Interceps : les conseils pour bien commencer
Pour éviter la baisse de rendement lors du passage au désherbage mécanique du cavaillon, quelques précautions sont à prendre : tout d’abord, il est préférable de ne pas travailler trop profondément et donc de régler son outil en conséquence (2 à 4  cm de profondeur suffisent) pour ne pas abîmer les racines superficielles. Il est recommandé de ne pas passer l’interceps simultanément des deux côtés des rangs de vignes. L’idéal est de pratiquer, pendant un ou deux ans, un désherbage mixte, mécanique/chimique pour une transition en douceur : sur un demi-rang on travaille le sol et désherbage chimique/tonte sur l’autre demi-rang. Ensuite, pour la troisième année, il est possible de commencer le travail mécanique sur le demi-rang jusque-là désherbé. Cette introduction progressive du travail du sol sous le rang génère ainsi moins de stress, avec moins de racines coupées d’un seul coup, et la vigne a ainsi le temps de s’adapter, « d’encaisser ».

Selon le type de parcelle (historique des vignes, âges, type de sol, sol bien ressuyé ou non) et les outils utilisés, le passage au désherbage mécanique peut être effectué plus ou moins rapidement.

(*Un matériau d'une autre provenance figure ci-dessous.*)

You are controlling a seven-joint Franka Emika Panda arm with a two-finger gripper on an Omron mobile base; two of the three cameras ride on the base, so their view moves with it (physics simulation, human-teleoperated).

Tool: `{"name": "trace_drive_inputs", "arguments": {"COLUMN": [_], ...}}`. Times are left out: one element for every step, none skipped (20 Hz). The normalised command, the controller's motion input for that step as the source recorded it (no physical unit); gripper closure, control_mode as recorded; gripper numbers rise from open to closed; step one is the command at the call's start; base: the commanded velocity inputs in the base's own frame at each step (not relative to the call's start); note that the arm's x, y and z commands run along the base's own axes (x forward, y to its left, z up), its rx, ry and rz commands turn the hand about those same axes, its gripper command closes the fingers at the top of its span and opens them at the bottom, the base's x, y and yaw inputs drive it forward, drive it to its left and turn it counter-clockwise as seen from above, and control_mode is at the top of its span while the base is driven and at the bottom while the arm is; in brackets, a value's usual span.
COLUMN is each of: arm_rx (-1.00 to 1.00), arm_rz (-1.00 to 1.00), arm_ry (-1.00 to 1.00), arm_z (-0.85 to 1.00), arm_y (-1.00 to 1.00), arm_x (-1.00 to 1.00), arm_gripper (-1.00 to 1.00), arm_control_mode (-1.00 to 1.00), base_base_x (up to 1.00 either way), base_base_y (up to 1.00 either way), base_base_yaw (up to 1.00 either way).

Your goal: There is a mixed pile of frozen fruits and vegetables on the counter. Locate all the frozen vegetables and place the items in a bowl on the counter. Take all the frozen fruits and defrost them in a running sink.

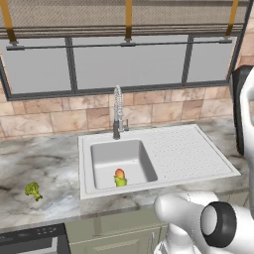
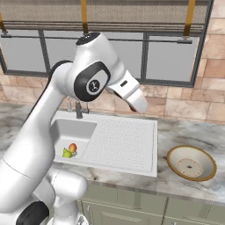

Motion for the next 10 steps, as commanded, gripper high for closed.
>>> {"name": "trace_drive_inputs", "arguments": {"arm_rx": [0.12, 0.13, 0.13, 0.13, 0.13, 0.13, 0.14, 0.14, 0.14, 0.14], "arm_rz": [-0.02, -0.01, -0.01, -0.01, 0.0, 0.0, 0.0, 0.0, 0.0, 0.0], "arm_ry": [0.02, 0.01, 0.0, 0.0, 0.0, 0.0, 0.0, 0.0, 0.0, 0.0], "arm_z": [-0.06, -0.07, -0.06, -0.08, -0.09, -0.12, -0.15, -0.22, -0.26, -0.3], "arm_y": [-0.68, -0.7, -0.72, -0.73, -0.69, -0.68, -0.65, -0.57, -0.55, -0.47], "arm_x": [0.0, 0.0, 0.0, 0.0, 0.0, 0.0, 0.0, 0.0, 0.0, 0.0], "arm_gripper": [1.0, 1.0, 1.0, 1.0, 1.0, 1.0, 1.0, 1.0, 1.0, 1.0], "arm_control_mode": [-1.0, -1.0, -1.0, -1.0, -1.0, -1.0, -1.0, -1.0, -1.0, -1.0], "base_base_x": [0.0, 0.0, 0.0, 0.0, 0.0, 0.0, 0.0, 0.0, 0.0, 0.0], "base_base_y": [0.0, 0.0, 0.0, 0.0, 0.0, 0.0, 0.0, 0.0, 0.0, 0.0], "base_base_yaw": [0.0, 0.0, 0.0, 0.0, 0.0, 0.0, 0.0, 0.0, 0.0, 0.0]}}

« Sur des vignes désherbées depuis plusieurs années chimiquement avec des résiduaires, il n’y aura pas beaucoup d’évolution de flore pendant trois ans. Si les racines ne sont pas très superficielles, le passage au désherbage mécanique peut être fait immédiatement en totalité. Sur des vignes sur sols superficiels, avec beaucoup de racines de vigne en surface, le risque est évidemment plus élevé. D’où l’intérêt de constituer une petite butte au-dessus de la ligne de sol », précise Christophe Gaviglio.

« Tout dépend du point de départ », confirme Arnaud Furet. L’âge des vignes, souvent considéré comme un frein sur les vignes les plus anciennes, n’est pas forcément un problème. Sur des vignes âgées, il est conseillé de réaliser au préalable une petite fosse pour observer le système racinaire. Il faut également être progressif dans l’utilisation des outils : venir directement avec des outils rotatifs entre les ceps, c’est agressif, alors que travailler une petite butte juste avec des doigts Kress ou des disques n’a pas cet inconvénient. Il ne faut pas hésiter à combiner les outils dans la saison. »

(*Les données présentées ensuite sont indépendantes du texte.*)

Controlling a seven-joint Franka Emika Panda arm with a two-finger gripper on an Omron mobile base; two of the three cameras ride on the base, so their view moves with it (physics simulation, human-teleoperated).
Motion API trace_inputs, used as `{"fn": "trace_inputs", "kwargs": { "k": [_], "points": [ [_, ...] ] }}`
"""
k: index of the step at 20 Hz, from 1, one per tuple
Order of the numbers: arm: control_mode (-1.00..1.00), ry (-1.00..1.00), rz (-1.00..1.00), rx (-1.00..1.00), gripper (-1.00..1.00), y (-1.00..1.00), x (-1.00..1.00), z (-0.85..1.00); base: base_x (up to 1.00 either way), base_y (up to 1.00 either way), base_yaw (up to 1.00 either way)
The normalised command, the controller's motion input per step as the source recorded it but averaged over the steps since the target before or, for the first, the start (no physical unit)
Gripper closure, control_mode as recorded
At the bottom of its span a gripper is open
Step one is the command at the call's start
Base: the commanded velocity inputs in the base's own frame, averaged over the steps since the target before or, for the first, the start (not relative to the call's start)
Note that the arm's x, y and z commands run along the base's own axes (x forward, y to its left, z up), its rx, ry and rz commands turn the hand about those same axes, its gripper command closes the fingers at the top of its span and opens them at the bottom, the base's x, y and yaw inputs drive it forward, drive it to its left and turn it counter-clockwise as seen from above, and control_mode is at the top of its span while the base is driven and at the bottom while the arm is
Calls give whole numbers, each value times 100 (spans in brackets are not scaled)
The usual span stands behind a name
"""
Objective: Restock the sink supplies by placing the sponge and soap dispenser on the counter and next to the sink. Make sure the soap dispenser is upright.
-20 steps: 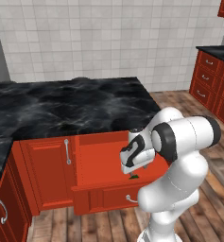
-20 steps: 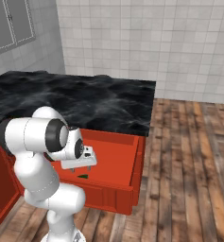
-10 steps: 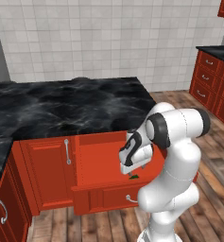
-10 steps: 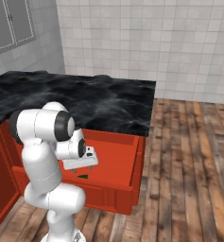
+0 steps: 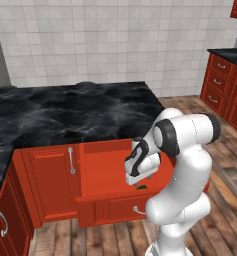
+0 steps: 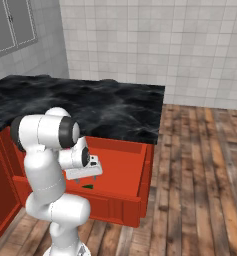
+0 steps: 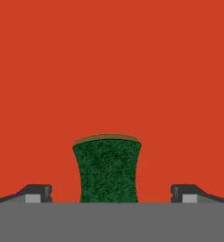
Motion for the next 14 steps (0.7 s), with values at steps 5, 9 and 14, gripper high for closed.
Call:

Projet Entretien du sol en viticulture alsacienne : des baisses de rendement variables selon les millésimes
Les baisses de rendement notées sur les premières années (- 9  % en 2014, - 46  % en 2015) dans la modalité pied à pied (photo) ont été en majorité imputées à l’alimentation azotée de la vign. Photo : DR
Dans le cadre du projet Entretien du sol en viticulture alsacienne, mené sur le site du lycée viticole de Rouffach, en Alsace, une comparaison de deux modes de gestion de l’herbe sous le cavaillon (modalité « pied-à-pied » et modalité « classique », correspondant au mode de gestion habituel en Alsace) a notamment été effectuée. La modalité de conduite classique correspond à un travail du sol un rang sur deux, avec application herbicide systématique au niveau du cavaillon. La modalité pied à pied en AB constitue en un travail mécanique de désherbage un interrang sur deux en intégrant le cavaillon. Il n’y a donc pas d’application herbicide au niveau des pieds de vigne.
Le projet, commencé en 2014 et conduit sur plusieurs années, a montré une perte de rendement variable selon les millésimes, entre la modalité de désherbage mécanique du cavaillon et le désherbage chimique du cavaillon (conduite classique). Les baisses de productivité de la vigne notées sur les premières années (- 9  % en 2014, - 46  % en 2015) ont été en majorité imputées à l’alimentation azotée de la vigne. En mai  2016, une fertilisation (farine de soie de porc à 14  % d’azote) a été réalisée sur la modalité pied à pied, ainsi qu’en janvier  2017 (compost, avec rapport C/N intermédiaire). Les rendements ont baissé de 32  % en 2016, mais ont augmenté de 2  % en 2017.